Y lo que aquí sostengo es que, ante este escenario, quizá sea momento de volver a ciertos aspectos básicos que a veces —en este campo que habitamos quienes estudiamos estos temas— tendemos a obviar:
1. La paz no se limita a la ausencia de violencia, pero sí la incluye.
2. Pensar en paz positiva es esencial para el mediano y largo plazo, pero no puede anteponerse a la necesidad urgente de producir paz negativa en lo inmediato (es decir, detener la violencia).
3. Esto implica no solo negociar ceses al fuego y detener muertes, sino asegurar que ese estado de no violencia se mantenga mientras se negocian otros temas.
4. Es clave delimitar agendas de corto plazo —acuerdos parciales, viables y realistas— que detengan hostilidades, distinguiéndolos de procesos más amplios para tratar temas estructurales.
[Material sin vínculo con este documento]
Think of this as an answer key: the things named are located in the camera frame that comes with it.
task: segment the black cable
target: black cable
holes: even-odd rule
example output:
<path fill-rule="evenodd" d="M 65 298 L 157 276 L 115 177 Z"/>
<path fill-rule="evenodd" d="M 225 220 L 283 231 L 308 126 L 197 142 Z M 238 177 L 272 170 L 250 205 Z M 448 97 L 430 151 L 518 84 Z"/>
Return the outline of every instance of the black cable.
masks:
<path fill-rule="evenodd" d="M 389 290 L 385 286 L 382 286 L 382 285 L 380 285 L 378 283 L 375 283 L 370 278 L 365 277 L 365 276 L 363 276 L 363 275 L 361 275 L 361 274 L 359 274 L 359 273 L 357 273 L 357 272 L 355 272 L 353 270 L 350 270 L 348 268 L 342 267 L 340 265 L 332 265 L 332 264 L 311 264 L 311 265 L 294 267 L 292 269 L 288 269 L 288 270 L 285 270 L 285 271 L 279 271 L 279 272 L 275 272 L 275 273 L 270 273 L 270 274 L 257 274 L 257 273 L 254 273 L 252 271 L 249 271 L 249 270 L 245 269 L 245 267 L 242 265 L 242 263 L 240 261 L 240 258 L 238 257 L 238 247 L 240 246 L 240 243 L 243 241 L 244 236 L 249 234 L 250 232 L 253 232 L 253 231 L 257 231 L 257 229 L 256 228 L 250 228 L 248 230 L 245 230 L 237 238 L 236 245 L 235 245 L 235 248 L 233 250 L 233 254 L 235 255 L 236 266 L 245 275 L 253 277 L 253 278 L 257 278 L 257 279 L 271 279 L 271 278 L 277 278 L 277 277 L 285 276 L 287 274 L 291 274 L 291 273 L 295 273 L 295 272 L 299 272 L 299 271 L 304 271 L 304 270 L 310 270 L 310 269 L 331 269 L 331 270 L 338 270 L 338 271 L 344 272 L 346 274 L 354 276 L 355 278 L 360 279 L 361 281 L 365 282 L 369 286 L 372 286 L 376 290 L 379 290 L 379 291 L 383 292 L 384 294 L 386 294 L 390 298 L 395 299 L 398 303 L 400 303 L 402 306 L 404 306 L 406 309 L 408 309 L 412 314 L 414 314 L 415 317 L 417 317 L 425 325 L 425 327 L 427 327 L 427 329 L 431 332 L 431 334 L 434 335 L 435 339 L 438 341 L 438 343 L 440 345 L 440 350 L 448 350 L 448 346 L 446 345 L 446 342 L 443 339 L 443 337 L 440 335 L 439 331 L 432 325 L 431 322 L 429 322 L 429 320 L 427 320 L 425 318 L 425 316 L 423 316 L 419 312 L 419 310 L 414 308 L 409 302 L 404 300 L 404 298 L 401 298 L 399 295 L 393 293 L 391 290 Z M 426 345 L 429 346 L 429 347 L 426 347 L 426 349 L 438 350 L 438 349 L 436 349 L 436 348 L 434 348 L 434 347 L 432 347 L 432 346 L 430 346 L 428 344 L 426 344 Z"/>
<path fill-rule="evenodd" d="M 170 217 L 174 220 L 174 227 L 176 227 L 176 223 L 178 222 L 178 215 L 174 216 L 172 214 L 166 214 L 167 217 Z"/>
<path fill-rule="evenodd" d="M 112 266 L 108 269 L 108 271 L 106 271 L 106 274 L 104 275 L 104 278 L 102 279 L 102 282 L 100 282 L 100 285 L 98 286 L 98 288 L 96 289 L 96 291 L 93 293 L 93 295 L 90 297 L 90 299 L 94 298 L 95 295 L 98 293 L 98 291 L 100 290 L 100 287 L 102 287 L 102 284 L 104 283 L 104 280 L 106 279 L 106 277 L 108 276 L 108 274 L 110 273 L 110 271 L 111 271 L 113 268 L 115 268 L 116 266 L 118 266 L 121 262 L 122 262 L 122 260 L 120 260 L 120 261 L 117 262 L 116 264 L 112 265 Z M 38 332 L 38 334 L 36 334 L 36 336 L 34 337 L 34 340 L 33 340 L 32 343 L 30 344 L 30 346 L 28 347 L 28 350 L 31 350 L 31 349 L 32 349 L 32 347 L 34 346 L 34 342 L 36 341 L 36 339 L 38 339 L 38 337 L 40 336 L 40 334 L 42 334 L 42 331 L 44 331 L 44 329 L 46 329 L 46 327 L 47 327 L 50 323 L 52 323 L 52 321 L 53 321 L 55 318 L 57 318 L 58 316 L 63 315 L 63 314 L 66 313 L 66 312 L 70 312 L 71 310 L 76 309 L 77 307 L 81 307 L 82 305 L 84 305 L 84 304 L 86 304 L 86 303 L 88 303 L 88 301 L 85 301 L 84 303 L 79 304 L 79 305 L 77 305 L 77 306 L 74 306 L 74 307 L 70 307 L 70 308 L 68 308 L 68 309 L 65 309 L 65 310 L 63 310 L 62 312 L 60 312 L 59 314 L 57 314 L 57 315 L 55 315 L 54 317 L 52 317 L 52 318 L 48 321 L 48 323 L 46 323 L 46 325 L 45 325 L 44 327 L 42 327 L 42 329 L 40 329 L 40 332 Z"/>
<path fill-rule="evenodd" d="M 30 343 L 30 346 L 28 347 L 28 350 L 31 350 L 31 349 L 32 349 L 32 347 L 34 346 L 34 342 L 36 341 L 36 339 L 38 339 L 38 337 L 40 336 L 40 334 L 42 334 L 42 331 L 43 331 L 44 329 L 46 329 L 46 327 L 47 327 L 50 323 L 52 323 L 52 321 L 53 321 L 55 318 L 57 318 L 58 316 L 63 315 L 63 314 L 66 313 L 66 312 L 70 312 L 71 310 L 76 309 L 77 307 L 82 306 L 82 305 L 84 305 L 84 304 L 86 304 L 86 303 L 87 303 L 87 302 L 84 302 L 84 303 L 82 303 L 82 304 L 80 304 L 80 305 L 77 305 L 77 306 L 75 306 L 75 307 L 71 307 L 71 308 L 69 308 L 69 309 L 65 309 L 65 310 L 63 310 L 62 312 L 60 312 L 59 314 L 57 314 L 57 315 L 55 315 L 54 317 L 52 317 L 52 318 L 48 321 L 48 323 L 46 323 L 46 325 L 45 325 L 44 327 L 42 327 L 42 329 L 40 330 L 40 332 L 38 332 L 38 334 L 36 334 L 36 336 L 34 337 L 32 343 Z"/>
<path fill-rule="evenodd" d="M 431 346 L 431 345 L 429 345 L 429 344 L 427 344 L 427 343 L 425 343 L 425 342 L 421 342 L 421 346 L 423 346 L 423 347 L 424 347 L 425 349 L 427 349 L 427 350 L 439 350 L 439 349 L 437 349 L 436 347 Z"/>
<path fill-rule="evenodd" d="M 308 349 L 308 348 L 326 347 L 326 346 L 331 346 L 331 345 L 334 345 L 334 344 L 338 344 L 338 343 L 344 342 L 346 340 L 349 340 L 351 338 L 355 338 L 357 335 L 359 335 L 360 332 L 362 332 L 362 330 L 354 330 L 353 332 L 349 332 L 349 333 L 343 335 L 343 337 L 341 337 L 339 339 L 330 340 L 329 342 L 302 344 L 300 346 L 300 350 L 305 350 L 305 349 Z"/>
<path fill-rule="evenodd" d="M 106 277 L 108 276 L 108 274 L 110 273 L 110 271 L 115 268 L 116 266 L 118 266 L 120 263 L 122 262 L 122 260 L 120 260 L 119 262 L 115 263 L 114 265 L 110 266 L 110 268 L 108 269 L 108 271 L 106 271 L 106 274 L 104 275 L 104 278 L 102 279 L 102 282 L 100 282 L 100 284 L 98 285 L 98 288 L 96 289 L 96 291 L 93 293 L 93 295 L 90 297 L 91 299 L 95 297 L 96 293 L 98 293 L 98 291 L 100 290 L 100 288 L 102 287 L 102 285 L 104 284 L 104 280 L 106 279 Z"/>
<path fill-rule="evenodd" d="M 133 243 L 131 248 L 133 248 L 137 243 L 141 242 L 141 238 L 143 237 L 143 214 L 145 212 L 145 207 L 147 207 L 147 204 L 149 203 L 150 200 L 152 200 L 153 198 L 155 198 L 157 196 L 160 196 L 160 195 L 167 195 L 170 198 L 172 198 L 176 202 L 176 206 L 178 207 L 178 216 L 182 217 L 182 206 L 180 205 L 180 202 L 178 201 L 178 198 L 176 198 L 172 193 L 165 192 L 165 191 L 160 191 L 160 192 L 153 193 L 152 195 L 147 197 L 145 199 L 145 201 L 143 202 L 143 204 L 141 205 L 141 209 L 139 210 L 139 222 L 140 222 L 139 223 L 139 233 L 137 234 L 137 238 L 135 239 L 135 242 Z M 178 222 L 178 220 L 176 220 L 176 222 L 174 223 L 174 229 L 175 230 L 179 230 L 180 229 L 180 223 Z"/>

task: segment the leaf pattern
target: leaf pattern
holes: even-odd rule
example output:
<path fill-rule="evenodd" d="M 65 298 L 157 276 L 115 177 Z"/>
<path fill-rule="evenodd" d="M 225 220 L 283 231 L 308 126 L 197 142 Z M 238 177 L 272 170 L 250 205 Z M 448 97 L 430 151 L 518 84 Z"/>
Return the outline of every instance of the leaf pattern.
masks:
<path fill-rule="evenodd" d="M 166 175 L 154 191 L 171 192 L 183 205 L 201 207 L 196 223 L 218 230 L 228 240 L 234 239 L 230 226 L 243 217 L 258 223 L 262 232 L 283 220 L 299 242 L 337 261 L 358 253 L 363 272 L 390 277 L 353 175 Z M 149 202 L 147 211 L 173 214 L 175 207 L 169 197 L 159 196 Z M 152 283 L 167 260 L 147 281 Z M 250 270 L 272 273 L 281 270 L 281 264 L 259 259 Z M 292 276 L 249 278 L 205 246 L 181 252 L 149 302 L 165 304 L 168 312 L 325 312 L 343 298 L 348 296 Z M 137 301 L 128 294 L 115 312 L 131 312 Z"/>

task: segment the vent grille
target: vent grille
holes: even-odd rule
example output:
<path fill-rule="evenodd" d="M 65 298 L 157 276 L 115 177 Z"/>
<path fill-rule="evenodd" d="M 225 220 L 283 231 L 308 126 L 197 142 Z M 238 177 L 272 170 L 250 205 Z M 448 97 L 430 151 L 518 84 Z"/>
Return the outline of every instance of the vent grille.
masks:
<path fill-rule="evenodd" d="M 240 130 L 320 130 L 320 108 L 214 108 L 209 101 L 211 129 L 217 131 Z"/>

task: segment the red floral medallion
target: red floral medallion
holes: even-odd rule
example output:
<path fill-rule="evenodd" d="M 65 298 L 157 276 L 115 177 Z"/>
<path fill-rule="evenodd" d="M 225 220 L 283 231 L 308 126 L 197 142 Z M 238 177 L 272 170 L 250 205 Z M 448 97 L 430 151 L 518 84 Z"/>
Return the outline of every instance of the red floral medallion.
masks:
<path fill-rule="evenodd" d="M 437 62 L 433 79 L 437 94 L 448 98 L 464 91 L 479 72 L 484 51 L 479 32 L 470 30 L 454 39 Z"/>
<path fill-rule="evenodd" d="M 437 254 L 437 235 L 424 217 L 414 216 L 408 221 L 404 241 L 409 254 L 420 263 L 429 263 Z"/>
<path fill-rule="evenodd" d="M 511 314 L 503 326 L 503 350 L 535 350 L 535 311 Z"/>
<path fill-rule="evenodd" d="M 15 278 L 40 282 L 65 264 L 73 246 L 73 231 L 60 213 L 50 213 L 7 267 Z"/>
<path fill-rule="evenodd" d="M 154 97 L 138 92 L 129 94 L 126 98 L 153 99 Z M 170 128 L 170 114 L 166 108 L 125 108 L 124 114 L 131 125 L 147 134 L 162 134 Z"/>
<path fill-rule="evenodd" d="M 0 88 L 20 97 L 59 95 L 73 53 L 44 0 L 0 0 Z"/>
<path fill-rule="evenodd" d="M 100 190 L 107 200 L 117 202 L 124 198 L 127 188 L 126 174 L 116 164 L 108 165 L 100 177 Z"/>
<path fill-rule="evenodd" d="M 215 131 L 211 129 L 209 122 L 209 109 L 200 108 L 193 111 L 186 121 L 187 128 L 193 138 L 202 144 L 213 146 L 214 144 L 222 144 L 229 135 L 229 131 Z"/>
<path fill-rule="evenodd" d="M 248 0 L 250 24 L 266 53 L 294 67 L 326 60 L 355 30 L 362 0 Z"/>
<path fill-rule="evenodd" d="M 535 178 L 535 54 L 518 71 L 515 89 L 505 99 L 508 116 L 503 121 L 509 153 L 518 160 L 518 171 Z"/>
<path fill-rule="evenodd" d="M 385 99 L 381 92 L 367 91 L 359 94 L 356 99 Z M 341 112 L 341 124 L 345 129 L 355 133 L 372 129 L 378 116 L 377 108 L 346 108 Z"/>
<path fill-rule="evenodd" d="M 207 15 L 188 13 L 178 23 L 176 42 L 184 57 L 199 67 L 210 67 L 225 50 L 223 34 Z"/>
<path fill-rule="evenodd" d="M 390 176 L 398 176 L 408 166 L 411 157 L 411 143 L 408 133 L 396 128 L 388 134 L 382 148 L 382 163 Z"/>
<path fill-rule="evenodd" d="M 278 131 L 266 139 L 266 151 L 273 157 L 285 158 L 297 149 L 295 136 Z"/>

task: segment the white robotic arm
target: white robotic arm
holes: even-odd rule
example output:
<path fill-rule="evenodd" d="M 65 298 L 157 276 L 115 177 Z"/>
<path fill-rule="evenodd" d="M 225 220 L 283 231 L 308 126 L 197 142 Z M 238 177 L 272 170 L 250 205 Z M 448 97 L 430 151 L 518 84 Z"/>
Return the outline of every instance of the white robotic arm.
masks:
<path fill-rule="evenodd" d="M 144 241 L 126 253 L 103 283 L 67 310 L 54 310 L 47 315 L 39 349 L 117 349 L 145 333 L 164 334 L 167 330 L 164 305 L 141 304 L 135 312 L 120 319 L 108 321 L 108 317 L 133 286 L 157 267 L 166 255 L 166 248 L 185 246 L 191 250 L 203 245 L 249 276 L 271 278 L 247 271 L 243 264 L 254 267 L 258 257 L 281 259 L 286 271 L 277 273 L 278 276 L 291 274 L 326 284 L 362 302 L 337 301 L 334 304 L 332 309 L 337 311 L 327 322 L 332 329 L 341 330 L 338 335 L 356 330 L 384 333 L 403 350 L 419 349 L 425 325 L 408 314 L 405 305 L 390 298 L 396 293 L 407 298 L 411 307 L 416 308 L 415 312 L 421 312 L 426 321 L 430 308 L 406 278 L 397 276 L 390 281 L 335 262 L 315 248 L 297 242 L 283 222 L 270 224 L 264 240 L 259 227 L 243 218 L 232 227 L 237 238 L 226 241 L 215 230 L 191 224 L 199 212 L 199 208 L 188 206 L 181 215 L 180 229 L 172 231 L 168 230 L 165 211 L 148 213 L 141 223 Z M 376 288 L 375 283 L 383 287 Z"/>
Para ello, se requiere actuar con claridad cuando solo es posible avanzar en acuerdos parciales, sin por ello abandonar lo sustantivo (ver Freeman, IFIT, 2025, quien aborda a profundidad una alternativa consistente en negociaciones aceleradas o “Fast Track”, lo que inspira en parte lo que acá escribo).
5. Aun así, y como lo muestra la evidencia, no debemos dejar de lado los temas de fondo. El reto está en cómo trabajar de forma complementaria: atendiendo lo urgente, pero también construyendo agendas para lo estructural, lo institucional, y los pilares que sostienen la paz (ver reportes del IEP 2015–2025).
6. Todo este esquema exige una revisión profunda del sistema de instituciones y del derecho internacional. Esto requiere diagnósticos serios sobre los factores que han minado su eficacia, así como programas de acción hacia el corto, el mediano y el largo plazo para revertir esa erosión. Al final, el sistema internacional necesita corregir el rumbo, y debemos encontrar estrategias viables y efectivas para recuperar el valor del multilateralismo, el control de armas y la resolución pacífica de disputas.
En un enfoque como este, temas como el del Kurdistán turco, Gaza o Ucrania podrían insertarse en negociaciones que privilegien la paz negativa —el fin de la violencia—, mediante acuerdos viables, aunque sean parciales, sin dejar de lado los factores estructurales que originaron esos conflictos y que podrían reactivarlos en cualquier momento. Hay mucho más que decir al respecto. Estos son apenas unos primeros apuntes que dejamos desde este espacio.